I'm struggling here. I thought of the possibilites, but I'm having trouble counting them.
Consider when $w_3 = w_1$ and when $w_3 \neq w_1$. Obviously, if $w_3 = w_1$, $w_4$ can be chosen in $n-1$ ways. Why? Take for example the standard alphabet. If we have the incomplete word:
A E A _
$w_4$ can be every letter except "A" to satisfy $w_4 \neq w_1$. Hence, $w_4$ has $n-1$ possibilities.
If $w_3 \neq w_1$ there are $n-2$ ways to choose $w_4$ by the same reasoning. Certainly, if we have the incomplete word:
A E C _
$w_4$ can be every letter except "A" and "C." $n-2$ ways.
But how can I count this? I thought it would be:
$$n \times (n-1)^2 \times (n-2)$$
But that doesn't take into account the special cases I considered above, does it?
|
Your answer to the first question is correct.
You have also correctly identified the cases in the second question.
Case 1: The third letter is the same as the first letter.

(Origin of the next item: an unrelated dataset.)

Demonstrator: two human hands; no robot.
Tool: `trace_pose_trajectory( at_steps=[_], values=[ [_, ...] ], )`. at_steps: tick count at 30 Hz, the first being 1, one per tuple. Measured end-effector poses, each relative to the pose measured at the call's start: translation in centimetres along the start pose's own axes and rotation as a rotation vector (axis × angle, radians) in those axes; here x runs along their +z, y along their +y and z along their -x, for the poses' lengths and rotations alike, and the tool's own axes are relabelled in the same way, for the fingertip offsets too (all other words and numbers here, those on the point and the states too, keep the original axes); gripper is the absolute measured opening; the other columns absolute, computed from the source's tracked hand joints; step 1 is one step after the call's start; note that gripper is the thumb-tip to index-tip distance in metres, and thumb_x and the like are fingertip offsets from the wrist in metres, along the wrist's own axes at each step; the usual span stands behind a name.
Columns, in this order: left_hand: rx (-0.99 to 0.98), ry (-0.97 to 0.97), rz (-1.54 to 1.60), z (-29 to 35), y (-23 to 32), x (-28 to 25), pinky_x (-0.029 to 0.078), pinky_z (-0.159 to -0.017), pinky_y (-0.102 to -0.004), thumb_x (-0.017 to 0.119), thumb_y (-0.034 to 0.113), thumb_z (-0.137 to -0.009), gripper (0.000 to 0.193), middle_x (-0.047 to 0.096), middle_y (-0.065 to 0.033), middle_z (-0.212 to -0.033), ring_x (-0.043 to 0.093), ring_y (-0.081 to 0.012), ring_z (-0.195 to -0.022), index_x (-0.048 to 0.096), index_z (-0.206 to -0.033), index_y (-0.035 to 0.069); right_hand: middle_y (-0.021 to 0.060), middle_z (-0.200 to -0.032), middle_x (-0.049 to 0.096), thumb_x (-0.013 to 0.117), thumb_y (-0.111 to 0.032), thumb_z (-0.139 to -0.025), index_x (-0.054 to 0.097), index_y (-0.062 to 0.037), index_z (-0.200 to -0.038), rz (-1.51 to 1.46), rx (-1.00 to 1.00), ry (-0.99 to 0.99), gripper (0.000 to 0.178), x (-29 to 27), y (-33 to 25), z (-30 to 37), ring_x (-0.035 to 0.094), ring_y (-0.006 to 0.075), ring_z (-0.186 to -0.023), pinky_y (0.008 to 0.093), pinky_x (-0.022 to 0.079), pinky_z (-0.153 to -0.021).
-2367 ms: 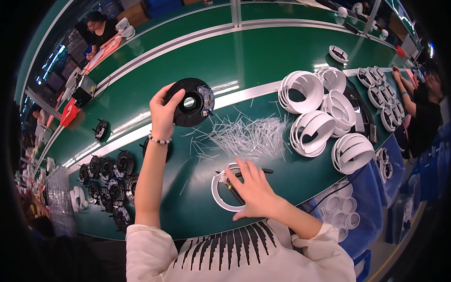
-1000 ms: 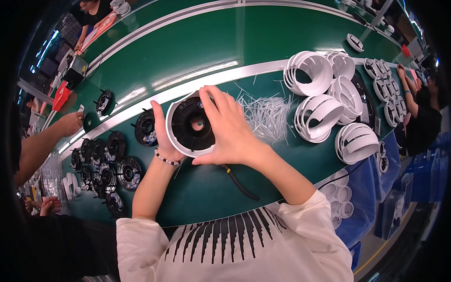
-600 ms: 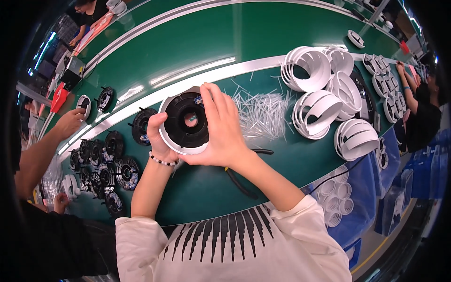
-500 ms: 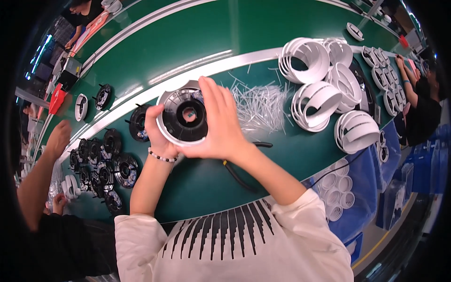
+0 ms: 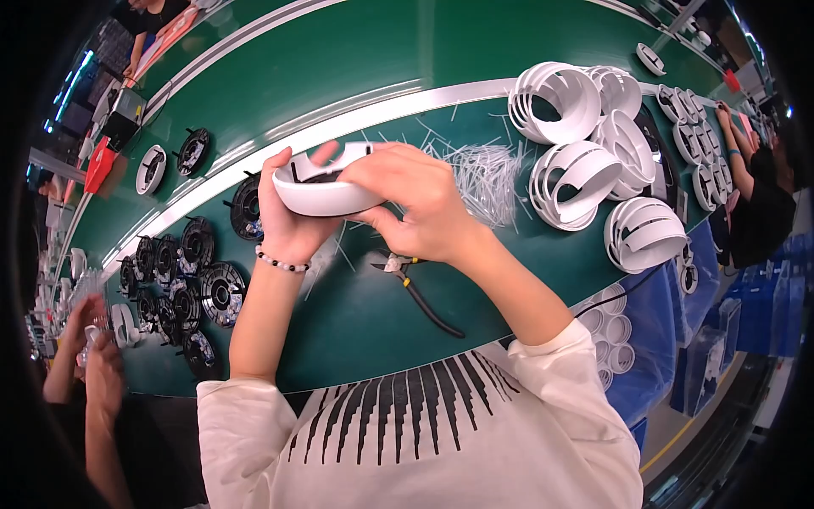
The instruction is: Assembling the internal and external components of circular LED light fixtures on a production line.
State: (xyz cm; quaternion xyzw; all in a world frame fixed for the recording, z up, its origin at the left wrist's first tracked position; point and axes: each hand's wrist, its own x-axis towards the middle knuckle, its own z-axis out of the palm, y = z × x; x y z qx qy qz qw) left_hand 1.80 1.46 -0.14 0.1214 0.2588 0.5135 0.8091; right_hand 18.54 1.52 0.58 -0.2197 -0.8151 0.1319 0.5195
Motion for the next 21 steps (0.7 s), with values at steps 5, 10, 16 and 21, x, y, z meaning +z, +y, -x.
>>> trace_pose_trajectory(
  at_steps=[5, 10, 16, 21],
  values=[
    [0.59, 0.12, -0.549, 0.1, 0.3, 0.3, 0.042, -0.077, -0.0266, 0.033, 0.019, -0.09, 0.032, 0.06, -0.0128, -0.087, 0.056, -0.0177, -0.084, 0.054, -0.1, -0.003, 0.0109, -0.082, 0.061, 0.072, -0.001, -0.058, 0.057, 0.002, -0.095, -0.326, 0.383, 0.065, 0.04, -0.6, -0.8, 0.5, 0.058, 0.0154, -0.075, 0.024, 0.045, -0.071],
    [0.987, -0.281, -1.14, 0.8, 1.4, -1.7, 0.042, -0.069, -0.0225, 0.056, 0.048, -0.078, 0.053, 0.058, -0.0077, -0.082, 0.053, -0.0104, -0.079, 0.051, -0.09, -0.003, 0.0096, -0.099, 0.057, 0.07, 0.003, -0.065, 0.051, 0.006, -0.11, -0.823, 0.533, 0.164, 0.049, -0.6, 0.1, 2.2, 0.055, 0.0141, -0.09, 0.028, 0.044, -0.081],
    [1.207, -0.353, -1.326, 1.0, 1.5, -0.4, 0.046, -0.074, -0.033, 0.073, 0.035, -0.065, 0.052, 0.06, -0.0133, -0.083, 0.06, -0.0228, -0.076, 0.055, -0.097, -0.001, 0.0094, -0.098, 0.058, 0.071, 0.003, -0.063, 0.054, 0.0054, -0.105, -0.789, 0.535, 0.101, 0.046, -0.8, 0.0, 2.8, 0.054, 0.0149, -0.089, 0.0281, 0.043, -0.081],
    [1.367, -0.362, -1.382, 1.4, 1.4, 0.1, 0.041, -0.082, -0.043, 0.074, 0.035, -0.064, 0.049, 0.06, -0.0087, -0.077, 0.06, -0.0217, -0.069, 0.054, -0.095, 0.003, 0.0108, -0.091, 0.059, 0.07, 0.004, -0.059, 0.056, 0.0048, -0.098, -0.663, 0.397, 0.066, 0.041, -0.8, -0.1, 2.3, 0.055, 0.0164, -0.084, 0.0263, 0.043, -0.075]
  ],
)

We have $n$ ways to select the first letter. Since the second letter must be different from the first, we can select it in $n - 1$ ways. We have only one choice for the third letter since it must be the same as the first letter. Since the last letter is different from the third letter, it must also be different from the first letter. Thus, there are $n - 1$ choices for the fourth letter. Hence, there are
$$n \cdot (n - 1) \cdot 1 \cdot (n - 1) = n(n - 1)^2$$
such words.
Case 2: The third letter is different from the first letter.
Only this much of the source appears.